As a bona fide certified amateur photography from the days of film, and one who progressed to DSLRs when film became passé, I can attest that there isn’t much difference between a new iPhone XS Max (or XS or XR) camera and most DSLRs of our era.
Wait. What? How is that possible?
The differences in bullet points should should be obvious to most of us with any experience in cameras and photography over the past few decades. DSLRs have better lenses. DSLRs have more features. DSLRs take better quality photos. DSLRs take better videos. DLSRs are more expensive, definitely bulky and heavy, and look altogether ominously obtrusive.

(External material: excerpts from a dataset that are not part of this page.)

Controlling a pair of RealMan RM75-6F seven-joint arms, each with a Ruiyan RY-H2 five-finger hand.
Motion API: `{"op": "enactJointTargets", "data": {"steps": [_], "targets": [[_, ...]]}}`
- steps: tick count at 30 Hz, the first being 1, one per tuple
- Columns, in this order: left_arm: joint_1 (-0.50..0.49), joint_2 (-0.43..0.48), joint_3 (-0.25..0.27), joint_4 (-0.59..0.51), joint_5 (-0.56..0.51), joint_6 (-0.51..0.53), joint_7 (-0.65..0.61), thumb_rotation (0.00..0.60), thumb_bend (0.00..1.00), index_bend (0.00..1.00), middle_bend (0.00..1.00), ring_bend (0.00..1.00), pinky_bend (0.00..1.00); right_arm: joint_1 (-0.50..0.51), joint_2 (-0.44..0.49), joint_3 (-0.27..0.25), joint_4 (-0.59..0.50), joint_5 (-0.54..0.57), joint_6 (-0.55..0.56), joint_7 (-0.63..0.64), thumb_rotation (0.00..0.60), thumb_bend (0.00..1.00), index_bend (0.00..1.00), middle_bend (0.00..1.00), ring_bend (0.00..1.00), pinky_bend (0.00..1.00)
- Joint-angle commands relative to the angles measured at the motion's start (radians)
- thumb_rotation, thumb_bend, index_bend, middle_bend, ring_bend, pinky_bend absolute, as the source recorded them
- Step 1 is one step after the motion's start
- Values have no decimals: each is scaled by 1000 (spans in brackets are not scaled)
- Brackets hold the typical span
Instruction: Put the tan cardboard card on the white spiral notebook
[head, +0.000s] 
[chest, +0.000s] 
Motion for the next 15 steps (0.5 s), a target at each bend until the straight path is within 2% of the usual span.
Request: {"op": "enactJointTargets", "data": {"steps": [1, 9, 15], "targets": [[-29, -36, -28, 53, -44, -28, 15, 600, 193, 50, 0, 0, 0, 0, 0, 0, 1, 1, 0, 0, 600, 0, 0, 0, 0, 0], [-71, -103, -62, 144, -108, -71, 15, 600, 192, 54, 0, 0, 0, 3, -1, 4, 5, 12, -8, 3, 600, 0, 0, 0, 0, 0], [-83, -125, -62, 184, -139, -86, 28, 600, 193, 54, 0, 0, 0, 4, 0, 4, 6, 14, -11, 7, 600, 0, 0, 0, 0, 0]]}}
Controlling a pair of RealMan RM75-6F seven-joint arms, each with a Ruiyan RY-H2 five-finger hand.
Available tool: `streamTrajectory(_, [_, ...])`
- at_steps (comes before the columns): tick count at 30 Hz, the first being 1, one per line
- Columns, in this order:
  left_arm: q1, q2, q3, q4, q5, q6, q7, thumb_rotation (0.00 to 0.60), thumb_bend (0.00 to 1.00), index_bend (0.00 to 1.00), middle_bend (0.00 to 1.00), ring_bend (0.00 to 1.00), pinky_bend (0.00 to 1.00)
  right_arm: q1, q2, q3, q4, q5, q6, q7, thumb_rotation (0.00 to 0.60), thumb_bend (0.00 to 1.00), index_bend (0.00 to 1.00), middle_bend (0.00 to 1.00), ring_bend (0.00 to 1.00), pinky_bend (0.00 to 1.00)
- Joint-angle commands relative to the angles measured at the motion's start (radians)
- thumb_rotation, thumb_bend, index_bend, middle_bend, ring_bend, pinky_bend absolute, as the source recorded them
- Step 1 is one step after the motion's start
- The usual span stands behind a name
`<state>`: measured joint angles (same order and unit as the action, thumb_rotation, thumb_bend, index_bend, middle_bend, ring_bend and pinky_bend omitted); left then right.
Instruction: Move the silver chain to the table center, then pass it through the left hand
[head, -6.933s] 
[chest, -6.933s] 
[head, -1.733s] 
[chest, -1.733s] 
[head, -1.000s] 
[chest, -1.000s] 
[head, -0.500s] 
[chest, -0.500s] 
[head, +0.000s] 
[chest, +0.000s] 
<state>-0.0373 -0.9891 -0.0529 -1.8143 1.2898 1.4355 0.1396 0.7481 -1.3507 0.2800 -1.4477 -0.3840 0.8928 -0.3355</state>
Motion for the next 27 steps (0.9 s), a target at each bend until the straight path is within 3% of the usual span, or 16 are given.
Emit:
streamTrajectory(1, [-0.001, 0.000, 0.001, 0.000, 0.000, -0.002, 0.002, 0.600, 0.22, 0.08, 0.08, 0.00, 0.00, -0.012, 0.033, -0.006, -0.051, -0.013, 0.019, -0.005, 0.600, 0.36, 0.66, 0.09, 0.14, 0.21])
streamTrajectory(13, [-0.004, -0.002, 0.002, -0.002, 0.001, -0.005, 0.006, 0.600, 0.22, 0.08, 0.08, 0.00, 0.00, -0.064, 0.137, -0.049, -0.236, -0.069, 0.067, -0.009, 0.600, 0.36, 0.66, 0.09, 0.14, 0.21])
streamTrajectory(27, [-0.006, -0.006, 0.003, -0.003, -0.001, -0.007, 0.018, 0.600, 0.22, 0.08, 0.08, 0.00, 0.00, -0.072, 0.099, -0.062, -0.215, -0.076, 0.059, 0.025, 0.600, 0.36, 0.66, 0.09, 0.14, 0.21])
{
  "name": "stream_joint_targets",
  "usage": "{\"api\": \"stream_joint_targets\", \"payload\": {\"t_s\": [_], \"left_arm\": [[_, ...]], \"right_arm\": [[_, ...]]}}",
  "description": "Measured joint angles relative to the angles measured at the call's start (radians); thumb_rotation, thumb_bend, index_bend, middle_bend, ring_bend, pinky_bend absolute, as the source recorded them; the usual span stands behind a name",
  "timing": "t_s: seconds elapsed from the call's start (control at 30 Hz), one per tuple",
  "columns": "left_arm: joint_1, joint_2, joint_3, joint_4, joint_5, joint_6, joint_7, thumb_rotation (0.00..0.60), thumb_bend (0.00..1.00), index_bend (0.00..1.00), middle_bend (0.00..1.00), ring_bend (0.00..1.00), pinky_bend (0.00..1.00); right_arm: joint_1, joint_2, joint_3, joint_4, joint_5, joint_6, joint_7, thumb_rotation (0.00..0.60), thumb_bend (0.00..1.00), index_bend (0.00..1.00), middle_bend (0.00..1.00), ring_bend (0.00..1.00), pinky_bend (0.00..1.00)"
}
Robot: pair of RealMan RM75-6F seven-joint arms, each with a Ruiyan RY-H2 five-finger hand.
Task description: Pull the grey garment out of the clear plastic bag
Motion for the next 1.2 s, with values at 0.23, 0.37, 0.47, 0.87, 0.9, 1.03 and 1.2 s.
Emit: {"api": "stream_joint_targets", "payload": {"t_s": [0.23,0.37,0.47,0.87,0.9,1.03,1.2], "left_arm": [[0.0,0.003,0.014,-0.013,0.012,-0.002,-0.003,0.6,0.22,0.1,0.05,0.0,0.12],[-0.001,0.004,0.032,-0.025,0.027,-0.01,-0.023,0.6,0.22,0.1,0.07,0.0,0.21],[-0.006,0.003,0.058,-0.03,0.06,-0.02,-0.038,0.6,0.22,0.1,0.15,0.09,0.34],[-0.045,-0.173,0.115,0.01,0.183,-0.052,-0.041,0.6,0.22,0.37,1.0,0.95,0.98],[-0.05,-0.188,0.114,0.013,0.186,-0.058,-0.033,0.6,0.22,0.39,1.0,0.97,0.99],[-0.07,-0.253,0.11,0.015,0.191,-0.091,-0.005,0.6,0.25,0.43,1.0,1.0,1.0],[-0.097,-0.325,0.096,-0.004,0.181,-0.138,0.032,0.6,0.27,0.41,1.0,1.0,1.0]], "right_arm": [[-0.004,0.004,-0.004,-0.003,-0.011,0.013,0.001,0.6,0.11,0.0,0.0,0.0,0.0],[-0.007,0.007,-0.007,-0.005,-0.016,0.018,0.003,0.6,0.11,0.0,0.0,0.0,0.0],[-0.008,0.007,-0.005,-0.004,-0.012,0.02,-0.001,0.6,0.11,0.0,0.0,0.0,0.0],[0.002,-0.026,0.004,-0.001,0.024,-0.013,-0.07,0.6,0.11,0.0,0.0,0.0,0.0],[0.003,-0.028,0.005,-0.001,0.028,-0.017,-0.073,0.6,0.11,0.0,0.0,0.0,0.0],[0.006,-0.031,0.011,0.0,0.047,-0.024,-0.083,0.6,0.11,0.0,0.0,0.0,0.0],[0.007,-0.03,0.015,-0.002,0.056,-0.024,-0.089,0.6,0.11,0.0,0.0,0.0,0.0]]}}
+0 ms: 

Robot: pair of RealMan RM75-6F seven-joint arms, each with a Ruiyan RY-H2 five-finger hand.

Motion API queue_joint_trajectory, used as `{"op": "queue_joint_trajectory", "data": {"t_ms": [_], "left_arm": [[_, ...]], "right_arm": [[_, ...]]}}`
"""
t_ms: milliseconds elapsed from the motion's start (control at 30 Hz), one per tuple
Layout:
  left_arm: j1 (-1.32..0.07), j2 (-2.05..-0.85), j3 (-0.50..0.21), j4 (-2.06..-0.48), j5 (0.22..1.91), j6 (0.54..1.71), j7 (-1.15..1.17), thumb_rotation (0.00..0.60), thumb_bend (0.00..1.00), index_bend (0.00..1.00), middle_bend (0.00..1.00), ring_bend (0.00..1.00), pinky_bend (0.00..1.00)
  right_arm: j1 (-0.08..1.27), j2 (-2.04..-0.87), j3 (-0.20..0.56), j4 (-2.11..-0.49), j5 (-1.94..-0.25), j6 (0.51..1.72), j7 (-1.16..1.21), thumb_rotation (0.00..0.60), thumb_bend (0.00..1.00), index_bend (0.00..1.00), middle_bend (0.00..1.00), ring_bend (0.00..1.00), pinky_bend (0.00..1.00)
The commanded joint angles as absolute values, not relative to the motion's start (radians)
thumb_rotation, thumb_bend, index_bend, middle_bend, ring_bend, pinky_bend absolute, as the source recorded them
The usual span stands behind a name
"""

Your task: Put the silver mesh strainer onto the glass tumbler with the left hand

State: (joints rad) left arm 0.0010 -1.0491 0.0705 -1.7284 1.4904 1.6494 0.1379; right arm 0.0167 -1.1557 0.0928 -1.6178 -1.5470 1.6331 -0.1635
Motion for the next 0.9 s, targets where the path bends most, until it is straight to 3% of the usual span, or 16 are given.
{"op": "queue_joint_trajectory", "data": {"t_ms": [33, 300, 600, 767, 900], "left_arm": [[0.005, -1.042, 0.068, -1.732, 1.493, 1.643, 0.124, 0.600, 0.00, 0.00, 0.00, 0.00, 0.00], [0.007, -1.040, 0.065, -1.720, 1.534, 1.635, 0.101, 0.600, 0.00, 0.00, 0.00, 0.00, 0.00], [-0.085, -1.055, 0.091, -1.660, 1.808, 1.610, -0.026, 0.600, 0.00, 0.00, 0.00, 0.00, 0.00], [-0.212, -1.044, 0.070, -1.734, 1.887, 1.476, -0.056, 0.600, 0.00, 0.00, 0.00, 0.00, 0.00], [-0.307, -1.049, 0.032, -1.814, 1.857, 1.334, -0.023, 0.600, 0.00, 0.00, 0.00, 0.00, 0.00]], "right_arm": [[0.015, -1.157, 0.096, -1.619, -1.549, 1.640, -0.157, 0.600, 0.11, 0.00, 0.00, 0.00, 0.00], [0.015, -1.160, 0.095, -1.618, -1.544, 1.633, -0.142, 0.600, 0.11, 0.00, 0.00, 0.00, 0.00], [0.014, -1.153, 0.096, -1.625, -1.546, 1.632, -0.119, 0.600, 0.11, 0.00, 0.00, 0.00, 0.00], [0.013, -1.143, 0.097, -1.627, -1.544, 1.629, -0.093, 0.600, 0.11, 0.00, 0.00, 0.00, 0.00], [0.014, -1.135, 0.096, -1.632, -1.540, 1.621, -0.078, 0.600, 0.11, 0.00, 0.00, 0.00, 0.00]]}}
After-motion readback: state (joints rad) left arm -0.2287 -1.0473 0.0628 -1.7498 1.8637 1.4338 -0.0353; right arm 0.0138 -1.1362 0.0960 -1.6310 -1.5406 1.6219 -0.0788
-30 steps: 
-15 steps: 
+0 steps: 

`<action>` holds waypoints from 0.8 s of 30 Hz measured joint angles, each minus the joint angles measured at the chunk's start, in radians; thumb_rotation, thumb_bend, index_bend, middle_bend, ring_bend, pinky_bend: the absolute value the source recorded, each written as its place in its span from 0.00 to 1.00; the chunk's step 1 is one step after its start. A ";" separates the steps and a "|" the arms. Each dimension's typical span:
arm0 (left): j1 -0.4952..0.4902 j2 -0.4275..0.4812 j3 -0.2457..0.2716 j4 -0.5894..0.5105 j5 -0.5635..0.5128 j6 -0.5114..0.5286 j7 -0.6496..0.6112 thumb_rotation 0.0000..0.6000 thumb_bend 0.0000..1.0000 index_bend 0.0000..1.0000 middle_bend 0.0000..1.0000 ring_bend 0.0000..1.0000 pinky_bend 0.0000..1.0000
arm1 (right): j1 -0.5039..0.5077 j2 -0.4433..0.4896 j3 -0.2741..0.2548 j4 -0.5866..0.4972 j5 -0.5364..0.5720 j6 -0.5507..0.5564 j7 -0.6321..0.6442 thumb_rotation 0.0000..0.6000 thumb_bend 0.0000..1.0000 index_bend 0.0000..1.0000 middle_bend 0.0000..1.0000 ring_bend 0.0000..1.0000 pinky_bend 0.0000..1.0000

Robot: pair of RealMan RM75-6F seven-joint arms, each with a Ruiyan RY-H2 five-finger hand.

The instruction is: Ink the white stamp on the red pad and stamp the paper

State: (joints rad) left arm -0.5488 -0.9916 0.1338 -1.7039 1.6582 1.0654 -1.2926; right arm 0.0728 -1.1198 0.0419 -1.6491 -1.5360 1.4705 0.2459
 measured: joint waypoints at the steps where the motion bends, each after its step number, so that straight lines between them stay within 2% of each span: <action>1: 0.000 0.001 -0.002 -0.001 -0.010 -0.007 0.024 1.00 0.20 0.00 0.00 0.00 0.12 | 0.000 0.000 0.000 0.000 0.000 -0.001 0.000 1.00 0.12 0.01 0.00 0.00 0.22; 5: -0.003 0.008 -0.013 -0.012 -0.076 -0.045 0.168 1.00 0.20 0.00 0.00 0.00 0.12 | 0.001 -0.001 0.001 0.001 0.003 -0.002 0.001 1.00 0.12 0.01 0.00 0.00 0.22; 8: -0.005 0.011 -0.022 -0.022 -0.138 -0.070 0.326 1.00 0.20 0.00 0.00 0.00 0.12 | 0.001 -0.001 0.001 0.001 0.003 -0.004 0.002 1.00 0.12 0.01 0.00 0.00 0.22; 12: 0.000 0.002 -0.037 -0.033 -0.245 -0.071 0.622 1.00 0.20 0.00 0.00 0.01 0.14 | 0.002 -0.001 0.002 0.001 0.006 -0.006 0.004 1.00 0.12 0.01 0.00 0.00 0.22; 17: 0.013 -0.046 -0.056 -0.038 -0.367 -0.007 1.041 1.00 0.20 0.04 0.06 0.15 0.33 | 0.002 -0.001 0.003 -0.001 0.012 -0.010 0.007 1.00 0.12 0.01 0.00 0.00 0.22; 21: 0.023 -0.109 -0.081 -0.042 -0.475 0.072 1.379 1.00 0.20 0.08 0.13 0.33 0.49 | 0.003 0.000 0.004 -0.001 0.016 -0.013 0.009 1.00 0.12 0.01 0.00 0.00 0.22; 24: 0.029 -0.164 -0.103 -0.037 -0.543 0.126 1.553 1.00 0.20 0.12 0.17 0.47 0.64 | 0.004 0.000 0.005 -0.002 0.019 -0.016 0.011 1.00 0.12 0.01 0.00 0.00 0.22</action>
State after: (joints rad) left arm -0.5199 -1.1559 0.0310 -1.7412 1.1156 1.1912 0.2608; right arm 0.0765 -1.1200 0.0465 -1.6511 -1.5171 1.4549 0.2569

Compare that scenario to an iPhone which does more, costs more, but also fits into a pocket without being visually obtrusive. iPhones take good photos and even better videos (though there should be a law against taking a video in vertical mode), and thanks to computational photography– think software– photos are often better as a photo than the image was in reality.
Isn’t that the nature of good photography?
So, on one hand we have DSLRs which not quite clearly take better photos and videos, and on the other hand we have a highly convenient and more capable iPhone (or any smartphone with a good camera and the right software) which takes very good photos and videos.
I submit, that for most of us, even those of us with a few decades of experience in photography and videography– using far more expensive and capable equipment than an iPhone camera– the differences in photos and videos, DSLR vs. iPhone, are not easily discernible.
In short, most of us cannot tell the difference.
Today’s crop of premium smartphones have multiple cameras and software smarts that make photos and videos almost impossible to tell apart from DSLRs and some professional video gear.
At least, for most of us.
A few years ago videographer Parker Walbeck put an iPhone 7 Plus against a $50,000 RED Weapon video camera and the result speaks for itself. Videography aside, most people would be hard pressed to discern a difference between the two cameras, and explains why movie maker Steven Soderbergh had success with a feature length movie that was shot entirely on an iPhone.
Yes, photographic and videographic and movie making skills are necessary for a good production, but the quality of the device used to capture images remains secondary to a good story and proper editing, but it also shows that with a little training and persistence, almost anyone can create a very good video with little more than a smartphone with a decent camera.
DSLRs and good video gear product better photos and videos than the best iPhone, but in the right hands, most of us would not be able to know the difference.